On trendwatching.com, I was reminded of how women have expanded the yard sale concept to become sellers on eBay, Amazon, and other platforms. Kids in Nigeria, like they could in other countries, now play local versions of Monopoly. According to trendwatching.com, the "City of Lagos" version has local locations and, to reflect Nigeria's challenges, chance cards that say things like, "Pay a fine for attempting to bribe a law enforcement agent."
In my earlier blog post, "Hope for the Future," you may have seen how the Grameen Bank and Kiva have helped women start businesses to support their families and finance their children's educations by providing micro-loans. When I read on trendwatching.com that the idea of selling meals through Thuisafgehaald in the Netherlands is spreading to the US, UK, Germany, and Sweden, I realized, with or without a micro loan, that mothers who are good cooks have an opportunity to specialize in selling nutritious home-cooked, peanut- and gluten-free, birthday party, and other types of meals.

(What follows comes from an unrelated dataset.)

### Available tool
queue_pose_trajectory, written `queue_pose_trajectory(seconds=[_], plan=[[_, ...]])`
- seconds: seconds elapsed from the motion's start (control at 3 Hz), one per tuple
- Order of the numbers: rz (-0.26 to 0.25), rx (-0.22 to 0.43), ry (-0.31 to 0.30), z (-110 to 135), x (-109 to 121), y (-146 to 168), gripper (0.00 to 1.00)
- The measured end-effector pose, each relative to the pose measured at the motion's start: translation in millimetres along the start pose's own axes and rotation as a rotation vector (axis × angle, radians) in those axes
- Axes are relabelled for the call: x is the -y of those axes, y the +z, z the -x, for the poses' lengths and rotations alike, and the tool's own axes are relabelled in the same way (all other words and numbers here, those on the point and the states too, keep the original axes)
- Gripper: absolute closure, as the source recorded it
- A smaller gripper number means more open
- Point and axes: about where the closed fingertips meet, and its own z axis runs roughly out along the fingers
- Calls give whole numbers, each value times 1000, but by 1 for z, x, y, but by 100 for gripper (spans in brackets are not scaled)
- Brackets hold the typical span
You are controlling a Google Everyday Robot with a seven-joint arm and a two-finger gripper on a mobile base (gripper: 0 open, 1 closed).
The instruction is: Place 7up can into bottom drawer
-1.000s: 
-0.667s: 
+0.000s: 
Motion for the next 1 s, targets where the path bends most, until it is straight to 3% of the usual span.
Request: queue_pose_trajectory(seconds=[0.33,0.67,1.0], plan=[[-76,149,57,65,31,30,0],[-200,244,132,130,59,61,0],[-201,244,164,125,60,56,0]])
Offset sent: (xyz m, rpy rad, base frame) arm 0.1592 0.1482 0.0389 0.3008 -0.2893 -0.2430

Mothers who do volunteer work for child-centered, not-for-profit organizations, like the March of Dimes, might be able to adopt a version of what trendwatching.com reports "The Exchange" is doing in South Africa. Consumers only are allowed to shop for its clothes and accessories donated by designers if they first sign up with an Organ Donor Foundation.

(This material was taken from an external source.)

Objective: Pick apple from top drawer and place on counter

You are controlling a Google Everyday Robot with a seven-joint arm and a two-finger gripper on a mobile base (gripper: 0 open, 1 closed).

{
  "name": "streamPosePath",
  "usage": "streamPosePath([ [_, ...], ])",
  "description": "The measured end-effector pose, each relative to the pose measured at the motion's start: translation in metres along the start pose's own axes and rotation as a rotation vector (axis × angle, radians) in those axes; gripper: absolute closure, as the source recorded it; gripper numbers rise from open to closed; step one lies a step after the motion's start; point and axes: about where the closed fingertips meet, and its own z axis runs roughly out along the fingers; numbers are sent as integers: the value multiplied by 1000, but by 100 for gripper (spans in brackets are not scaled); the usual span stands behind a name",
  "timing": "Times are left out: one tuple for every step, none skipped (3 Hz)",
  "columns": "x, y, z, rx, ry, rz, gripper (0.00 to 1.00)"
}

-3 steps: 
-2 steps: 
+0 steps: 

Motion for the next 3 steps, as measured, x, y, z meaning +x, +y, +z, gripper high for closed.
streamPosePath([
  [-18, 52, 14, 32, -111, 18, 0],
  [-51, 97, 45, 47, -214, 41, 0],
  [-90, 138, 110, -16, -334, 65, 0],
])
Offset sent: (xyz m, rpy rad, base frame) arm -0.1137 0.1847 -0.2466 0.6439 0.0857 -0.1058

T-shirts proclaim the slogan, "Changing More Than Diapers," on mothers who visit momsrising.org. Though mainly focused on the United States, the site promotes activities mothers around the world could adapt to work for fair wages, flexible workplace schedules, maternity and paternity leave, better childcare, and environmental health.
The site, vitalvoices.org, already identifies women's issues, works toward solutions, fosters connections across international boundaries, and awards progress. On vitalvoices.org, viewers can see how women in Africa increase the continent's economic potential, how Latin American women strive for gender equality, and how female leaders in Eurasia are combating human trafficking. Malala Yousafzai, the young Pakistani woman who recovered from being shot in the head because she wants girls to attend school, currently is featured on the site.
Making international connections that foster innovation in education is the aim of the WISE (World Innovation Summit for Education) Educational Leadership Program in Qatar. The leaders in education from the more than 100 countries who attend WISE summits discuss ideas about funding, curricula, assessment, and improving the quality of education, ideas that could suggest new directions worth considering by parents, guardians, and teachers around the world.